Lysosomes are at the epicenter of cellular processes critical for inflammasome activation in macrophages, including autophagy and lipid metabolism. Inflammasome activation and IL1-beta secretion are implicated in atherogenesis, ischemic cardiac injury and resultant heart failure; however, little is known about the role of macrophage lysosome function in regulating these processes. We hypothesized that macrophages exhibit lysosome dysfunction in heart failure due to ischemic injury, and that augmentation of macrophage lysosomal biogenesis via macrophage-specific overexpression of transcription factor EB (mf-TFEB) would attenuate ischemic remodeling by modulating macrophage inflammatory responses. In both mice subject to ischemia-reperfusion injury, and human heart tissue from patients with ischemic cardiomyopathy, we find evidence of lysosome insufficiency and autophagic impairment, respectively. Mf-TFEB overexpression significantly attenuated post-IR adverse left ventricular remodeling at 4 weeks without affecting scar size. Mf-TFEB overexpression reduced the relative amounts of pro-inflammatory macrophage populations in the myocardium. RNA sequencing of flow-sorted cardiac macrophages post-IR confirmed that TFEB stimulated a lysosomal transcriptional program in macrophages, and upregulated key targets involved in lysosomal lipid metabolism, which we show are critical for inflammasome suppression. Both TFEB-dependent inflammasome suppression and effects on post-IR remodeling were independent of autophagy. Our findings suggest that TFEB reprograms macrophage lysosomal lipid metabolism to attenuate inflammasome activity and protect against post-ischemic cardiac remodeling and simultaneously shift our understanding of how autophagy and lipid metabolism impact acute inflammation. Overall design: Macrophages were flow-sorted on the basis of CCR2 overexpression (CCR2pos and CCR2neg).

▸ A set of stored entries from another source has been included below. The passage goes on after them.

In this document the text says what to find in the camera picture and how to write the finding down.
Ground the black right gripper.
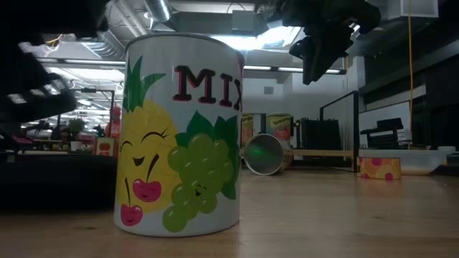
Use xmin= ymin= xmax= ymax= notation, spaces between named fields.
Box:
xmin=275 ymin=0 xmax=382 ymax=85

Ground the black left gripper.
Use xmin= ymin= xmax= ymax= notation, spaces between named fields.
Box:
xmin=0 ymin=44 xmax=78 ymax=143

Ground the black oven mitt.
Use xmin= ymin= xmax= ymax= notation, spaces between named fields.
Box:
xmin=0 ymin=153 xmax=120 ymax=212

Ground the tall green orange can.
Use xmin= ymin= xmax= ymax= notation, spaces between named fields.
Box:
xmin=240 ymin=113 xmax=255 ymax=148

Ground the tall green peaches can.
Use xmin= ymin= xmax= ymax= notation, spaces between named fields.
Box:
xmin=242 ymin=133 xmax=294 ymax=177

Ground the short yellow pineapple rings can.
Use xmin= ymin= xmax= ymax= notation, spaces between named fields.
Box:
xmin=356 ymin=156 xmax=402 ymax=181

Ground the white mixed fruit can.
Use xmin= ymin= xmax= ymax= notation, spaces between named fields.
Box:
xmin=113 ymin=32 xmax=246 ymax=239

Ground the long ceiling tube light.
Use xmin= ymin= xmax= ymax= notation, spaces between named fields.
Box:
xmin=242 ymin=64 xmax=348 ymax=75

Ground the potted green plant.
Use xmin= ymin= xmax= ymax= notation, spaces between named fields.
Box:
xmin=67 ymin=118 xmax=87 ymax=152

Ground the black ribbed unit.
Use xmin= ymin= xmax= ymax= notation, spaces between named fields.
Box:
xmin=295 ymin=117 xmax=342 ymax=151

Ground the red and white box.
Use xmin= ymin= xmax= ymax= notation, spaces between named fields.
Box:
xmin=93 ymin=137 xmax=116 ymax=157

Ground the person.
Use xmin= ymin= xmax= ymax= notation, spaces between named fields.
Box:
xmin=105 ymin=106 xmax=122 ymax=140

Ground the grey ceiling box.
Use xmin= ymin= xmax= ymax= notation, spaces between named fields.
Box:
xmin=231 ymin=9 xmax=256 ymax=36

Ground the clear plastic bowl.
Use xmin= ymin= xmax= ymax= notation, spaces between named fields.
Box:
xmin=359 ymin=148 xmax=448 ymax=176

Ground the white board black frame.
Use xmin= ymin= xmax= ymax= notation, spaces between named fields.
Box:
xmin=358 ymin=100 xmax=412 ymax=148

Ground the black background rig frame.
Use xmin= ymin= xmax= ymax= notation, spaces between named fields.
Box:
xmin=57 ymin=87 xmax=116 ymax=133

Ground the hanging yellow cable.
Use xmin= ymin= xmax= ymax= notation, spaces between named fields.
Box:
xmin=407 ymin=0 xmax=415 ymax=151

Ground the wooden shelf black metal frame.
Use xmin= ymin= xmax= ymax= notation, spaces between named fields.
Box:
xmin=240 ymin=90 xmax=360 ymax=173

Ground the silver ventilation duct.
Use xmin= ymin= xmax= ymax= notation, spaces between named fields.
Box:
xmin=143 ymin=0 xmax=174 ymax=23

Four TFEB-TG (TFEB expression cassette preceded by a floxed stop sequence) and five TFEB-wt (no expression cassette) cell samples, all lacking Cre (Cre-neg), were compared in order to evaluate mRNAs differentially expressed in response to the presence of the TFEB-TG cassette alone. After eliminating these mRNAs, TFEB-TG and TFEB-wt samples expressing Cre (mac-TFEB and CX3CR1-Cre) were compared to detect mRNAs differentially expressed in response to TFEB overexpression.